Emerge che l’esercito di Assad ha risposto a gravissime provocazioni, ed è
spesso intervenuto per proteggere la popolazione. Via
via che la gente normale viene liberata dall’incubo dei «liberatori», racconta
com’era la vita nei territori «liberati»: «Nei quartieri che controllavano, le bande armate
hanno impedito ai bambini di andare a scuola, hanno ucciso operai che si
recavano al lavoro, hanno vietato ai contadini di andare a seminare sulla
propria terra e alle centrali elettriche di rifornirsi; hanno rubato ambulanze,
si sono impadroniti di automezzi di privati e delle municipalità. Hanno
distrutto la vita dovunque si sono installati». AD
Homs,un cittadino ha raccontato come un cecchino abbia tenuto nel terrore un
certo numero di strade, che controllava da una terrazza: fra gli uccisi, un
bambino di 11 anni, di nome Malek El Akta. Uno dei ribelli arrestati a Baba
Amra ha ammesso, senza batter ciglio, d’aver assassinato almeno cinquanta
persone e violentato decine di donne. Si considera un buon musulmano, perché
(racconta la Khost) «degli sheik wahabiti dell’Arabia Saudita, così come lo
sheik di Al-Jazira Kardawi, pronunciano delle fatwah che legalizzano l’assassinio
di alauiti, cristiani, drusi oltrechè dei sunniti favorevoli al governo»

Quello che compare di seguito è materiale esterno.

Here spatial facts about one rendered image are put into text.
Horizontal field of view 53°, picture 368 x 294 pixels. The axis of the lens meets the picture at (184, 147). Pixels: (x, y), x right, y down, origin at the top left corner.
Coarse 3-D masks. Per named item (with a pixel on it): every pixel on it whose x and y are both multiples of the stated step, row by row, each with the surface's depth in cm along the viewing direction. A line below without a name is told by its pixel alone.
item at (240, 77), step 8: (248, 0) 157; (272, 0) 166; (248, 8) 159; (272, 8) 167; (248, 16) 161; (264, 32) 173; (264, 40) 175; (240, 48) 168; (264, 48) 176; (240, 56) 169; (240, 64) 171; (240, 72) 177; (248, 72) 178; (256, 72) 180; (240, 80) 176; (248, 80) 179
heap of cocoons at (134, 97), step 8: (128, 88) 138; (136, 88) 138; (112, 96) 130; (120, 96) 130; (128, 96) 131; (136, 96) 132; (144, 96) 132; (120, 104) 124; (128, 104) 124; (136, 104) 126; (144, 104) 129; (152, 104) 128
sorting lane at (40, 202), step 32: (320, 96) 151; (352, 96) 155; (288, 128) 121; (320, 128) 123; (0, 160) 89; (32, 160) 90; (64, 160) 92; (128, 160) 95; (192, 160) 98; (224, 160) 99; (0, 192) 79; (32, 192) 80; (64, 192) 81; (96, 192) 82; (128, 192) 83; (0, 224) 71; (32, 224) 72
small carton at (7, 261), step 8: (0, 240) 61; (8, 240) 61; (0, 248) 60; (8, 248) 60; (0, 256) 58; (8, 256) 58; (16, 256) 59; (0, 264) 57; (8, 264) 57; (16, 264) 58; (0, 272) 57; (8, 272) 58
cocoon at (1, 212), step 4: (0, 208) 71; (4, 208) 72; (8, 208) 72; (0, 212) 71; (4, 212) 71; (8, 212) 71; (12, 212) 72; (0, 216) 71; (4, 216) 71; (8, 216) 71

siriano. «Le bande siriane che eseguono
queste fatwah ricevono fondi dal Katar e dall’Arabia Saudita, insieme alle
droghe, che l’armata regolare siriana confisca in quantità insieme alle armi». L’armamento
trovato ai ribelli sconfitti merita un capitolo a parte: «obici, mitragliatori
di ogni genere, bombe assordanti, obici anti-carro, visori notturni, giubbotti
anti-proiettile, materiale di trasmissione sofisticato», insieme a «valute
occidentali e israeliane, diversi passaporti». Fra questi, un notevole
«passaporto per il paradiso» emesso dagli sceicchi sauditi. «Questi sceicchi non conoscono la raccomandazione
fatta, all’inizio dell’Islam, dal califfo Omar bin el Khattab: ‘Non uccidete
donne né bambini né vecchi, non tagliate alberi, e lasciate i monaci nei loro
conventi». In
che progetto si iscrive questa violenza di massa indiscriminata, questo
terrorismo pagato dall’estero e che si vale di guerriglieri stranieri, chi è
colpevole di questi delitti? Perché questa non è una strategia di «liberazione»
di un popolo oppresso, ma di «conquista» e di terra bruciata. «L’obbiettivo di questo terrorismo», scrive Nadia
Khost, «è frantumare la società siriana, infliggere perdite all’esercito, fare
a pezzi la Siria, paralizzare la produzione agricola, industriale, artigianale.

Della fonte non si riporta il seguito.